Reproduce word for word the lines between those holding "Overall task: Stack" and "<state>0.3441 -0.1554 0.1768", inclusive, and nothing else from the data below.

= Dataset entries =
● ● ● ● ●
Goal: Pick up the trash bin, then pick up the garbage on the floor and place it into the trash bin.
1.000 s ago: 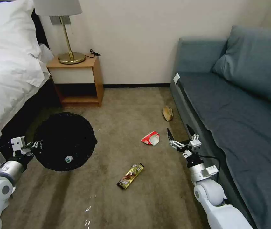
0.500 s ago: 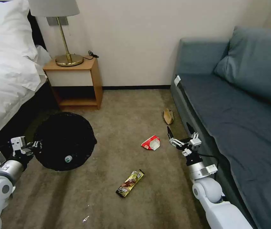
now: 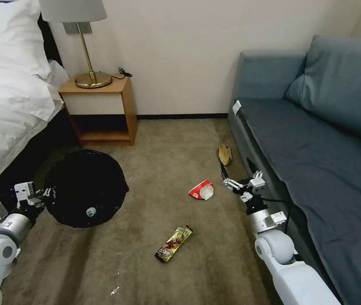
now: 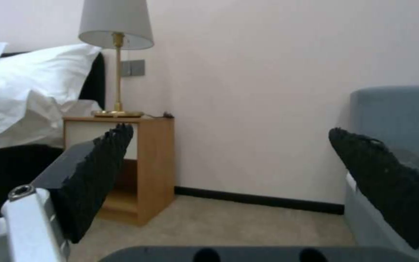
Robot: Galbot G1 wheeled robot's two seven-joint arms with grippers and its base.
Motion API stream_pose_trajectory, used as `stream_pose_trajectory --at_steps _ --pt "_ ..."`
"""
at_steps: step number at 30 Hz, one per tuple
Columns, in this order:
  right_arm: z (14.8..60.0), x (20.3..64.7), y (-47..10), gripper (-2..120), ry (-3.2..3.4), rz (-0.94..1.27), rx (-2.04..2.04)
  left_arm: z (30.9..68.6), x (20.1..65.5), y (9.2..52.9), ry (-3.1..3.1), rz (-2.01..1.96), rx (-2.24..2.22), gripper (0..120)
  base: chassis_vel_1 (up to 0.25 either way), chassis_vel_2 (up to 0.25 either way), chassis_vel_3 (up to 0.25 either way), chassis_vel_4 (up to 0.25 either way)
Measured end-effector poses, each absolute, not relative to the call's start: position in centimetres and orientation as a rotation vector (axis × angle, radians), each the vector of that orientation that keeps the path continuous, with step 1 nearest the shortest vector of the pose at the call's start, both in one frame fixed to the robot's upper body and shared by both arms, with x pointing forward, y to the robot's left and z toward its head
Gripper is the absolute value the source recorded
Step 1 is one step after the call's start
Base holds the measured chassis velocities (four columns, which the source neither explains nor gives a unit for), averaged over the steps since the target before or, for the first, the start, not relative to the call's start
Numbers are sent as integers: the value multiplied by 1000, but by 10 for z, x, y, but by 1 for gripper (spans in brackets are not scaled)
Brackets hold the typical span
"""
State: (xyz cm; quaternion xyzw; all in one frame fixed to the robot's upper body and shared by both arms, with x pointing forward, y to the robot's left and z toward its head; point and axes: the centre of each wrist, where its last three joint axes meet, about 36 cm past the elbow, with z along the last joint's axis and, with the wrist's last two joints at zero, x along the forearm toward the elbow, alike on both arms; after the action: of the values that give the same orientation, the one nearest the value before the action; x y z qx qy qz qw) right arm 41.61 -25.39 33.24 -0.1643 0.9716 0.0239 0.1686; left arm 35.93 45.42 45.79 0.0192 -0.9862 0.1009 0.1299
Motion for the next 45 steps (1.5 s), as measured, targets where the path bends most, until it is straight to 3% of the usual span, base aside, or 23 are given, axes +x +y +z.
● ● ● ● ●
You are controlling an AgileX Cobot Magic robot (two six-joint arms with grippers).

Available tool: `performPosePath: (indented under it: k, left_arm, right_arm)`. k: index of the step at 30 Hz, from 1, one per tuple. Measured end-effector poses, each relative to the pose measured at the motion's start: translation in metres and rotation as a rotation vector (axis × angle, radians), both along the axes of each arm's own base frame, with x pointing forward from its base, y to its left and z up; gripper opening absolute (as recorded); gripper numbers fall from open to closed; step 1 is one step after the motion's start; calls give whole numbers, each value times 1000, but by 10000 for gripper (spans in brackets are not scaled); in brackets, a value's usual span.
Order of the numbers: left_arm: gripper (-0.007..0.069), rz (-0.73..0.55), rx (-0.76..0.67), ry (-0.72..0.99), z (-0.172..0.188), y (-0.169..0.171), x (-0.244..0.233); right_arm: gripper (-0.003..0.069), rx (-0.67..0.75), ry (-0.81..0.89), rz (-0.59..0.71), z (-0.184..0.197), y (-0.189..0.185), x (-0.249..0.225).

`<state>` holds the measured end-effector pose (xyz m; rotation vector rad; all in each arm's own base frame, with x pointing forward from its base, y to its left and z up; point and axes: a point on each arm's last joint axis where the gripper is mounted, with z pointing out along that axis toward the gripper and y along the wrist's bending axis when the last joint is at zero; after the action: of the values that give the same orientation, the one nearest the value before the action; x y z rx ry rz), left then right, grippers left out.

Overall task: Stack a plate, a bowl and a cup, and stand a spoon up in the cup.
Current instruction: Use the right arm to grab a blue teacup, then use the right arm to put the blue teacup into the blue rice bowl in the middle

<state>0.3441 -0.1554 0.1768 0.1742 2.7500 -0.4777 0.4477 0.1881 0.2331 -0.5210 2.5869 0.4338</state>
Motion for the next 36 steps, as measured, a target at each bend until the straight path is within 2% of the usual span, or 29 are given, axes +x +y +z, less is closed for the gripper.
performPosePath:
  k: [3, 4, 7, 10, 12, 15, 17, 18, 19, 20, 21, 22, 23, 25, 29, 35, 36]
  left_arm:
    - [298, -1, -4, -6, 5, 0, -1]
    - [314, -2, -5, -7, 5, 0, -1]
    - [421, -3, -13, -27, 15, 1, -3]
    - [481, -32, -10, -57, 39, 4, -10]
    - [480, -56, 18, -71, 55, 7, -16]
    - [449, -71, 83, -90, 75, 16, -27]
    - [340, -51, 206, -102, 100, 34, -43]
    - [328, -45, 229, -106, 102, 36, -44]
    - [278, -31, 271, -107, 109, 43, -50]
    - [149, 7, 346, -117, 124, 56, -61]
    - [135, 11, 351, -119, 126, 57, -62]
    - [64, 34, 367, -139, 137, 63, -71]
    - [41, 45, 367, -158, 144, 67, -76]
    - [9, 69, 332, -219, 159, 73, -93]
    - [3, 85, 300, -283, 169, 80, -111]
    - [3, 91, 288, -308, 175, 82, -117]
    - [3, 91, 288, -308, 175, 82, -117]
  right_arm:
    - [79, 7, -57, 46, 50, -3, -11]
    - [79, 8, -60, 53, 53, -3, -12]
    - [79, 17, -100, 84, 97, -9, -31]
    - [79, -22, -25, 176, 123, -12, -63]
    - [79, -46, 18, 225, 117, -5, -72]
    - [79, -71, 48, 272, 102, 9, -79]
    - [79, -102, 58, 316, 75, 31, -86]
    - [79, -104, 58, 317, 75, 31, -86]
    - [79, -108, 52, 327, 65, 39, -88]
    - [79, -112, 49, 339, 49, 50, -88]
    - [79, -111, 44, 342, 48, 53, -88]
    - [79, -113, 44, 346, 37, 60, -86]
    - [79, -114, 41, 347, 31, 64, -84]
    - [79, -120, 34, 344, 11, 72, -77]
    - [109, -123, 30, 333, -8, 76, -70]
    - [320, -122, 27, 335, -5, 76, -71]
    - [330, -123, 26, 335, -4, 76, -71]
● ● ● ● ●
= Reply to the exercise =
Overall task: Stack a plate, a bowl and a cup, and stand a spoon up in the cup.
Current instruction: Use the right arm to grab a blue teacup, then use the right arm to put the blue teacup into the blue rice bowl in the middle

<state>0.3441 -0.1554 0.1768 0.1742 2.7500 -0.4777 0.4477 0.1881 0.2331 -0.5210 2.5869 0.4338</state>

This concludes the response.